SF Bay: Bird populations doubled since 2003 in vast salt pond restoration area

Paul Rogers, CONTRA COSTA TIMES
In a clear sign that the largest wetlands restoration project on the West Coast is already improving the health of San Francisco Bay, bird populations have doubled over the past 13 years on thousands acres of former industrial salt-evaporation ponds that ring the bay’s southern shoreline, scientists reported Thursday.
The overall population of ducks and shorebirds in that area, which is about the size of Manhattan, has increased from roughly 100,000 in 2002 to 200,000 today, researchers doing detailed counts every winter found.
“It shows that what’s been done so far appears to be working. It’s really great,” said Susan De La Cruz, a wildlife biologist in Vallejo with the U.S. Geological Survey who has conducted much of the research.

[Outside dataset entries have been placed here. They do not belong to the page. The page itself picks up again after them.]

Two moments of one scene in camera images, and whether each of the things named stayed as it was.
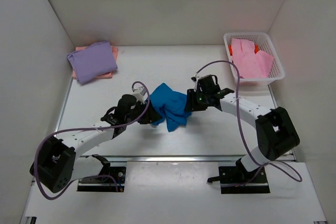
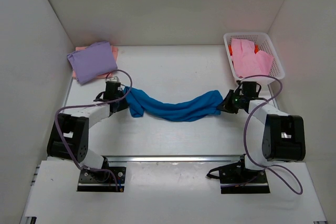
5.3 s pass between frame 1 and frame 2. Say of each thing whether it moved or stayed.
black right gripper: moved
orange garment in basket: stayed
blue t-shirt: moved
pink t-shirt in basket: stayed
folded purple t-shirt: stayed
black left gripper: moved

In a landmark deal in 2003, Minneapolis-based Cargill Salt sold 15,100 acres of its bayfront salt ponds, which stretch from Hayward to San Jose to Redwood City, to state and federal agencies for $100 million. That sale also included an additional 1,400 acres near Napa.
The idea was to take the ponds — used for a century to harvest salt for food, medicine and road de-icing — and restore them back to natural conditions over 50 years, bringing back birds, fish, harbor seals, leopard sharks and dozens of other species that have struggled in the bay because of development and a burgeoning human population.
San Francisco Bay has shrunk by a third since the Gold Rush of 1849 due to diking, filling and development. Most of that stopped in the 1980s with the advent of the federal Clean Water Act, Endangered Species Act and other environmental laws.

Now, scientists, environmental groups and many political leaders are trying to turn back the clock and expand the bay out again, bringing back wetlands, along with the wildlife, public trails and natural flood control that come with expanded marshes.